PICS: Bottom, war leader Winston Churchill at the White House 3 January 1942, wearing his air-raid suit (Imperial War Museum); top, a war leader at the White House with two thugs (Getty Images) 

UPDATE 1: 
"What does seem clear is that Trump is putting an end to the foreign policy the United States has pursued since the end of World War II. Indeed, his worldview seems to rest on two assumptions that run directly counter to the way in which, for all the serious differences between them, every president since 1945 has thought about America’s role in the world.
    
"The first is that Trump has a fundamentally zero-sum view of the world. America’s relationship with allies like Japan or the United Kingdom has been based on the assumption that both sides would benefit from the partnership. In particular, America would provide its allies with a security guarantee; in return, it would enjoy international stability, reap the benefits of free trade, and have huge sway over the rules governing the world order. Even if the United States might be a net contributor in the short run, expending more for its military budget than its partners, these alliances would over the long run serve the country’s 'enlightened self-interest.'

"Trump, by contrast, seems to believe that every deal has a winner and a loser; since American allies in Europe or East Asia are not unhappy about the current arrangements, this must mean that it is his nation that’s the sucker. ...

"The second assumption shaping Trump’s foreign policy is his belief that spheres of influence are the natural, and perhaps even the morally appropriate, way to organise international relations. ... [and] that maintaining an alliance structure that ignores spheres of influence is naive, needlessly costly, and fundamentally sentimental. ...

"Panama and Greenland are in America’s sphere of influence, and so Trump believes that he is entitled to make outrageous demands on them. Conversely, he seems to regard Ukraine as falling into Russia’s natural sphere of influence ...

"If Trump gets his way, the world will become much more transactional. America’s erstwhile allies in the western hemisphere will either need to learn to stand on their own feet or to pay financial tribute to their protector.
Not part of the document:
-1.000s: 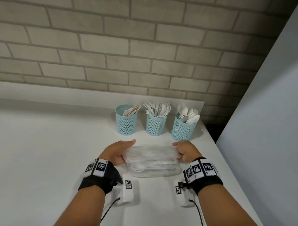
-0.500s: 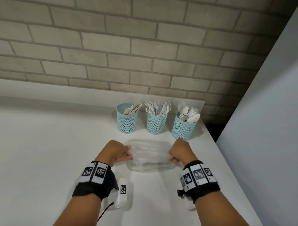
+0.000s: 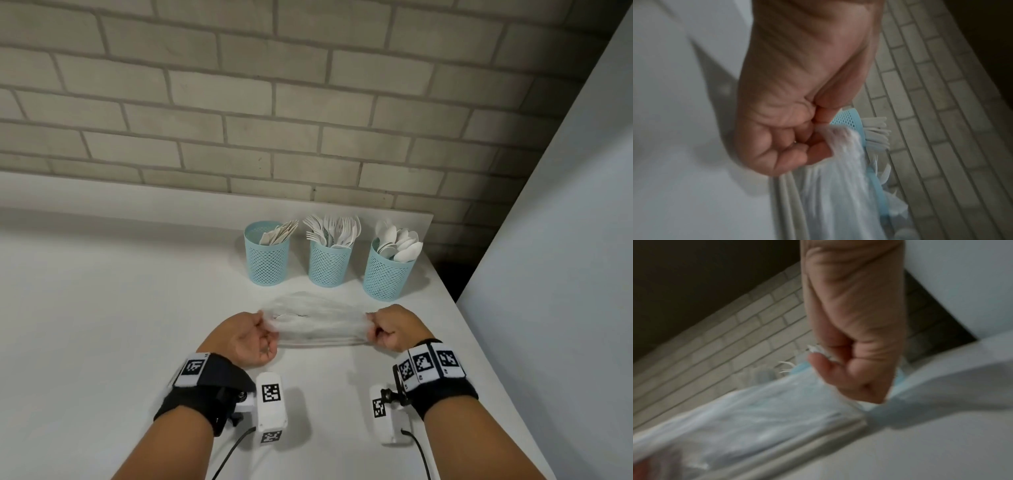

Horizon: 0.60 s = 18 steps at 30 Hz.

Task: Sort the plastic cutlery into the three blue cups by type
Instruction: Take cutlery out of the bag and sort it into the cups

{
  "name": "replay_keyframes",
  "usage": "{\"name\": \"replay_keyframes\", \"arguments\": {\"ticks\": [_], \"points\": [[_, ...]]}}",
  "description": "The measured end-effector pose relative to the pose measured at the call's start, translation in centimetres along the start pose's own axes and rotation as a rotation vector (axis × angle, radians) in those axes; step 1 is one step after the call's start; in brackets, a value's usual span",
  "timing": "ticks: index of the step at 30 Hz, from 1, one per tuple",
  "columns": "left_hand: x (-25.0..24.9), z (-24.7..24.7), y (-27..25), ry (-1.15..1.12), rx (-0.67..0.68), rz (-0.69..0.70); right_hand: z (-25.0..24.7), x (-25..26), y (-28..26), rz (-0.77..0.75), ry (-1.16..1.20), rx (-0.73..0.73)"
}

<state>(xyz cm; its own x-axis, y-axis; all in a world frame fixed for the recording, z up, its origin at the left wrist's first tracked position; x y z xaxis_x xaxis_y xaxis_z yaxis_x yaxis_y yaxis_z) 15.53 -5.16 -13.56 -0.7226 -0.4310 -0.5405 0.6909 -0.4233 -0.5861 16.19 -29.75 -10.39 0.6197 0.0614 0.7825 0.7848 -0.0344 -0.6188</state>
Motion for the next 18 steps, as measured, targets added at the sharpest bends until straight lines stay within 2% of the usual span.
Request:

Those which happen to be located in the vicinity of the world’s most powerful authoritarian countries will need to accommodate themselves to the diktat of Beijing or Moscow ..."

~ Yascha Mounk from his post 'Help Me Understand... The New World Order'

UPDATE 2:

"In light of the events of the past week [which includes the US siding with Russia and North Korea on a UN resolution condemning Russia's invasion of Ukraine, and a three-ship Chinese naval circumnavigation of Australia], the Washington faction of NZ's Ministry of Foreign Affairs & Trade faces a new and major problem. ...
    "President Donald Trump’s affection for dictatorial regimes; the brutality of his transactional approach to international affairs; and his apparent repudiation of the 'rules-based international order' in favour of cold-eyed realpolitik; makes it difficult for America (and its increasingly apprehensive allies) to retain their footing on the moral high-ground.
    "It is difficult [therefore] to criticise the transactional elements of the relationships forged between China and the micro-states of the Pacific – the Cook Islands being only the latest in a succession of Chinese-initiated bilateral agreements negotiated in New Zealand’s 'back yard' – when the United States is demanding half of Ukraine’s rare earths in part-payment for the American munitions supplied to counter Russian aggression.
    "What those three Chinese warships have produced, however, is a much more compelling argument for aligning New Zealand’s defensive posture in general and its military procurement in particular with Australia’s. In the much colder and more brutal world that is fast emerging from the collapse of the 80-year-old Pax Americana, only the Australians can be relied upon to protect us – and only then if they are satisfied that the Kiwis are pulling their weight."